Он читал главу из "Братьев Карамазовых" — "Исповедь горячего сердца", здесь Митя рассказывает своему брату, как пришла к нему, после больших колебаний, Екатерина Ивановна просить денег, чтобы спасти ее отца. Заключительные слова этой сцены, где Екатерина Ивановна потрясена великодушием Мити, в чтении Достоевского произвели потрясающее впечатление. "Она вся вздрогнула, посмотрела пристально, страшно побледнела, ну как скатерть, и тоже ни слова не говоря, не с порывом, а мягко так, глубоко, тихо склонилась вся и прямо в ноги, лбом до земли, не по-институтски... по-русски". И вот эти-то последние фразы — в ноги... по-русски!

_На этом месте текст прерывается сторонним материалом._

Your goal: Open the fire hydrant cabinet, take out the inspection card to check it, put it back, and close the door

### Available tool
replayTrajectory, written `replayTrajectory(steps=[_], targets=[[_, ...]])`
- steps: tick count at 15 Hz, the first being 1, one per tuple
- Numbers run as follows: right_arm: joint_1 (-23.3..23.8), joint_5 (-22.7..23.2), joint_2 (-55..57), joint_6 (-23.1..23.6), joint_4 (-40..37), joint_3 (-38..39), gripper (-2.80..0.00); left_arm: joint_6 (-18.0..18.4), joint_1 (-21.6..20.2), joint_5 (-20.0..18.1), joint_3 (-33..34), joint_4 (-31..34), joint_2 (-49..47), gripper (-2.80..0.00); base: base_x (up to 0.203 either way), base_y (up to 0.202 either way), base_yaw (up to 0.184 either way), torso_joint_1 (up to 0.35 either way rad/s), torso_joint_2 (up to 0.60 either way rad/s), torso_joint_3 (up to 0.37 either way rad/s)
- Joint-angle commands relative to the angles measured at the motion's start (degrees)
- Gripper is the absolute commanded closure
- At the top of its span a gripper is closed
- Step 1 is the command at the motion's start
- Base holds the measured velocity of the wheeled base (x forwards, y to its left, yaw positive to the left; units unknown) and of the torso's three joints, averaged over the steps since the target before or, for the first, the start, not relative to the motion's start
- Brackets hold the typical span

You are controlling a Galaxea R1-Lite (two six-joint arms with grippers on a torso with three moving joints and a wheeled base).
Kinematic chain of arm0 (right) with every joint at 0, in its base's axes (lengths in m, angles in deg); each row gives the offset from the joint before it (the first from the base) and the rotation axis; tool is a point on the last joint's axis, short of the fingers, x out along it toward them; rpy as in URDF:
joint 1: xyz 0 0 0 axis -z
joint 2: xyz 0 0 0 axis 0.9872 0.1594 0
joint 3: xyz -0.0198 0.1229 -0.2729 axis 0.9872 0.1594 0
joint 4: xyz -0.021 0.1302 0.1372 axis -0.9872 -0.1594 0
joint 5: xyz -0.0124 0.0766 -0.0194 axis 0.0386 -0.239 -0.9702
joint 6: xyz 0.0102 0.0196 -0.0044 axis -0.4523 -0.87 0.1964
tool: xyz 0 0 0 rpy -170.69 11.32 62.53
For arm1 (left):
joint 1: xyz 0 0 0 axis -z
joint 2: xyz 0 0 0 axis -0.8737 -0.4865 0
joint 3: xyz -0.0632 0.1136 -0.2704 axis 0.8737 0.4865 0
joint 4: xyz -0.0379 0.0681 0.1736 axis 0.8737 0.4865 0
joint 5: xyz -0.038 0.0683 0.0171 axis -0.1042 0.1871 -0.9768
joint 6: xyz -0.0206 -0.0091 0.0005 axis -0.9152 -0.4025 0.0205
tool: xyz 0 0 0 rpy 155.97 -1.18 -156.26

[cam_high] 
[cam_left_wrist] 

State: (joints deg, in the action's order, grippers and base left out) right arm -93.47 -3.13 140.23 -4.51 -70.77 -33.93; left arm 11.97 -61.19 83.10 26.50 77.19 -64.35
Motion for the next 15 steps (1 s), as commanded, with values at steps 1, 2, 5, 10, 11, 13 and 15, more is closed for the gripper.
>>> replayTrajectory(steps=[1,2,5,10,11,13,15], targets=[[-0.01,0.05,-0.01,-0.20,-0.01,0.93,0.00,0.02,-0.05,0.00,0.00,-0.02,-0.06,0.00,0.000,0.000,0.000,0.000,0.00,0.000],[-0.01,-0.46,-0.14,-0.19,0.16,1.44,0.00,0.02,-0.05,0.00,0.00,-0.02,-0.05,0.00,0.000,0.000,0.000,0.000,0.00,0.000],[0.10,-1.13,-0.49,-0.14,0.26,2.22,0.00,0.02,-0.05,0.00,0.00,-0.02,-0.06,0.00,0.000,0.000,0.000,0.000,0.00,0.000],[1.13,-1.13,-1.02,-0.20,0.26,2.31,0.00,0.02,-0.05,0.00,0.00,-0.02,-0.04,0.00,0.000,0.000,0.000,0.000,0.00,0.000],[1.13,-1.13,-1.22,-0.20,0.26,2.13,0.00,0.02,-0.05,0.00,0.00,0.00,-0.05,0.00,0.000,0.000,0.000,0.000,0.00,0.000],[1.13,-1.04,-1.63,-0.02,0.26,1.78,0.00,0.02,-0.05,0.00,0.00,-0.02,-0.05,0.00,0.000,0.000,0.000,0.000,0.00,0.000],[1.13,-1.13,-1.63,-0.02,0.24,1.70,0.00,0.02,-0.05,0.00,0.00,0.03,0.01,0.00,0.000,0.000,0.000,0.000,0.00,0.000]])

Последние слова Достоевский не прочел, а таким проникновенным, каким-то восторженным возгласом крикнул. Зал мгновенно, с оглушительным "браво", весь встал, и казалось, что, если бы не мешали стулья, также истово, в ноги, по-русски поклонился бы ему, как Екатерина Ивановна, до земли.

Долго крики восторга не смолкали, и долго Федор Михайлович стоял перед восторженной толпою, тяжело дыша, как бы сам переживая терзания своих героев.

Такова сила его таланта!

Помню еще о Федоре Михайловиче рассказ мужа, только что вернувшегося от Достоевского под сильным, тяжелым впечатлением. Он застал Федора Михайловича только что после жесточайшего, как он назвал, припадка. Он еще даже лежал на своем кожаном диване, все еще потрясенный и неотдохнувший, с потным лбом, лихорадочными глазами и совсем еще слабою речью. Муж был взволнован его видом и не мог решиться заговорить с ним. Федор Михайлович сам начал рассказывать, как это ужасно, как он упал и что, слава Богу, не расшибся. Муж участливо расспрашивал о возможности принимать какие-либо меры для предупреждения несчастного падения и не заметил ли Федор Михайлович каких-нибудь признаков, предчувствий приближения припадка?.. "Нет, — отвечал Федор Михайлович, — разве только мне на мгновение показалось, вот там, в углу, — и он показал рукою на противоположный угол комнаты, — вот там сгустился какой-то мрак... и я упал..."

Этот рассказ, помню, произвел самое ужасное, тяжелое впечатление на всех нас.